Le silence régnait sur la forêt entourant Nottingham, sur cet océan de verdure qu’envahissait le crépuscule. Hoblyn, le hors-la-loi, accroupi sous les larges ramures d’un grand chêne, ne quittait pas le sentier des yeux.
Les temps avaient changé, mais Hoblyn, qui entrait dans sa cinquante-septième année, se montrait plutôt philosophe. Dans sa jeunesse, il avait fait partie de la bande de Robin des Bois et lorsque le fameux brigand avait été amnistié par le roi, Hoblyn s’était, lui aussi, lancé sur la voie de la vertu. Mais il l’avait trouvée tellement ardue qu’il était retourné vivre dans la forêt, chassant le gibier du domaine royal, fuyant les verdiers et guettant l’imprudent qui voyagerait sans escorte.
Puis Robin était revenu et Hoblyn avait retrouvé la bande. Comme ses compagnons, il s’étonnait de certains comportements de Robin, mais n’éprouvait pas le besoin de contester. Robin avait toujours été un feu follet : fils de Herne le Chasseur Maudit, il connaissait l’art magique de ne faire qu’un avec les arbres et de parler aux oiseaux et autres animaux ainsi qu’aux lutins et aux elfes qui rôdaient dans les fourrés. Mais Robin était reparti et quelque chose d’horrible s’était passé à Nottingham. On ne parlait que de ça dans toutes les tavernes : Robin avait tué le shérif, sa terrible vengeance s’était abattue sur ce sergent du diable, John Naylor, Robin s’était échappé, mais il reviendrait un jour... Hoblyn ne comprenait goutte à ces rumeurs. Tout ce qu’il savait, c’est que le hors-la-loi et ses lieutenants avaient disparu. Il n’entendrait plus le son du cor qui lui ordonnait de rejoindre les autres ou de recevoir des instructions chuchotées.

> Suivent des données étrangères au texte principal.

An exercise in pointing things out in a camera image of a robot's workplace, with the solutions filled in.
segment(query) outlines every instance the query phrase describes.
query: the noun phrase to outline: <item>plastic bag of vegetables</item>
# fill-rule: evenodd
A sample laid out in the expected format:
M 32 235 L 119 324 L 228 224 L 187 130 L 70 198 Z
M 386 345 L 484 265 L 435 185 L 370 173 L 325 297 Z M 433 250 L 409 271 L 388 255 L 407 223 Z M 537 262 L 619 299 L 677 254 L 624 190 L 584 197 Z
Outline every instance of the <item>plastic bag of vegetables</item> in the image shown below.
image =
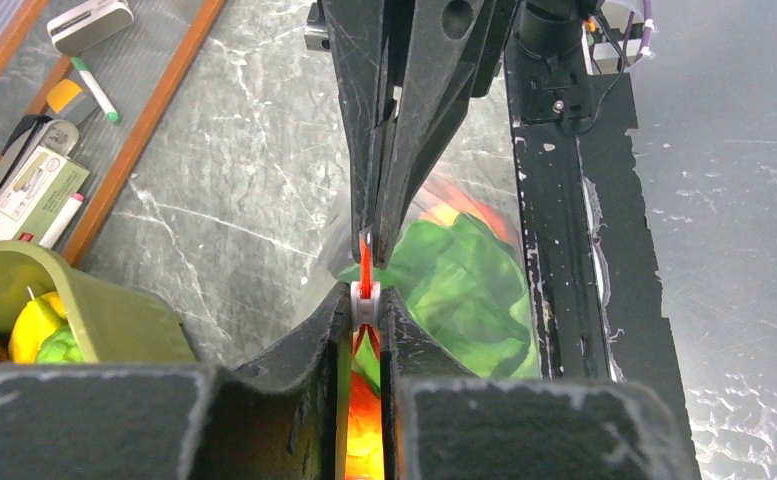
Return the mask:
M 306 318 L 337 280 L 358 278 L 349 222 L 349 196 L 339 194 L 298 318 Z M 514 225 L 448 178 L 431 175 L 409 209 L 389 265 L 374 271 L 383 288 L 397 289 L 430 336 L 483 377 L 540 377 L 534 308 Z M 354 368 L 378 393 L 375 360 L 372 349 L 361 348 Z

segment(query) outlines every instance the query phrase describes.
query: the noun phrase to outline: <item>marker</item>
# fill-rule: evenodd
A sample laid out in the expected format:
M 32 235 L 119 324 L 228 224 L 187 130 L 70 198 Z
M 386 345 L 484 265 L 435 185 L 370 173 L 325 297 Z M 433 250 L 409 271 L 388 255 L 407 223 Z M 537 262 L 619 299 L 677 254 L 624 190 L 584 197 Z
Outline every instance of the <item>marker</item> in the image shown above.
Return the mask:
M 70 221 L 73 220 L 73 217 L 76 215 L 76 212 L 79 211 L 79 208 L 84 201 L 85 197 L 79 193 L 74 193 L 73 196 L 68 198 L 67 203 L 65 203 L 64 207 L 58 212 L 55 220 L 52 221 L 52 225 L 46 230 L 46 233 L 44 233 L 44 236 L 41 238 L 41 241 L 38 242 L 38 245 L 44 248 L 54 247 L 61 237 L 61 234 L 67 229 L 67 225 L 70 225 Z
M 111 104 L 111 101 L 108 100 L 105 92 L 102 91 L 102 87 L 99 86 L 99 83 L 91 74 L 90 70 L 88 70 L 88 66 L 85 65 L 85 62 L 83 62 L 79 57 L 72 57 L 70 60 L 73 62 L 73 66 L 76 67 L 76 70 L 79 71 L 79 75 L 82 76 L 82 80 L 84 80 L 85 85 L 88 86 L 88 90 L 91 91 L 91 94 L 96 99 L 97 103 L 99 104 L 99 108 L 105 112 L 105 116 L 108 118 L 108 121 L 111 123 L 117 123 L 117 121 L 120 120 L 120 115 L 117 114 L 117 109 L 115 109 L 114 105 Z

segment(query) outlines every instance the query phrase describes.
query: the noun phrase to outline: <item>marble countertop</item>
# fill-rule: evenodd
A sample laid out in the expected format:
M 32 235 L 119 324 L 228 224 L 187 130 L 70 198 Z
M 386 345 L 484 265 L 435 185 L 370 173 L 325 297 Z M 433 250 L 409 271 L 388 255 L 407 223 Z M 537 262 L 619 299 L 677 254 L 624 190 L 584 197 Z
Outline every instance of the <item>marble countertop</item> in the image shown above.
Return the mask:
M 166 299 L 205 360 L 239 364 L 301 320 L 347 185 L 308 3 L 228 2 L 82 264 Z M 777 478 L 777 7 L 737 6 L 655 6 L 633 136 L 704 475 Z M 515 211 L 502 79 L 441 168 Z

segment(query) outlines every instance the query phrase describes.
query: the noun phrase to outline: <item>green leafy vegetable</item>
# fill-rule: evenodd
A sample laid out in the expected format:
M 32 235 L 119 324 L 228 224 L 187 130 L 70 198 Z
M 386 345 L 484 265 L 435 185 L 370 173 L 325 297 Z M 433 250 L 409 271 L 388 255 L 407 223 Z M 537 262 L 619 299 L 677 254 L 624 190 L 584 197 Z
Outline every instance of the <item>green leafy vegetable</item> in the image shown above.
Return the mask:
M 69 325 L 64 325 L 41 343 L 35 363 L 83 363 L 82 352 Z
M 463 213 L 450 227 L 426 220 L 412 223 L 388 268 L 375 270 L 374 277 L 383 288 L 395 287 L 421 328 L 472 372 L 538 377 L 532 300 L 515 258 L 510 245 Z M 351 282 L 359 275 L 359 267 L 353 266 L 340 279 Z M 362 366 L 376 361 L 365 344 L 370 345 L 362 342 L 356 368 L 378 385 L 378 368 Z

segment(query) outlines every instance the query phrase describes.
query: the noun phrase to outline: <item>box of staples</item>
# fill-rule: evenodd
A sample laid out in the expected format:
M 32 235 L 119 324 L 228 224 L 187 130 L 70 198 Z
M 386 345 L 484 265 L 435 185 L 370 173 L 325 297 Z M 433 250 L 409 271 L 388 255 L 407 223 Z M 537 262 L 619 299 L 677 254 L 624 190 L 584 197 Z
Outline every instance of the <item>box of staples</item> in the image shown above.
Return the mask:
M 0 240 L 37 244 L 89 172 L 38 146 L 0 190 Z

Hoblyn haussa les épaules et cracha. Tant pis ! Il était convaincu que Robin réapparaîtrait un jour. Il se figea soudain en entendant un cliquètement de harnais et le pas étouffé d’un cheval. Un cavalier solitaire surgit au tournant de la sente. Les sourcils froncés, Hoblyn s’efforça de percer la pénombre croissante. Il sourit. Apparemment, le voyageur était un ecclésiastique amateur de bonne chère. Hoblyn revêtit son masque, rabattit son capuchon et fonça, à demi courbé, vers les halliers enserrant le chemin. Il encocha une flèche et attendit que le cavalier fût presque à sa hauteur pour s’avancer à découvert. Il arma son arc, pointant le trait acéré droit sur la poitrine de sa victime.
— Que veux-tu ? s’écria l’homme d’Église, interloqué, en retenant son cheval.
— Eh bien, d’abord la gourde de vin qui pend au pommeau de votre selle !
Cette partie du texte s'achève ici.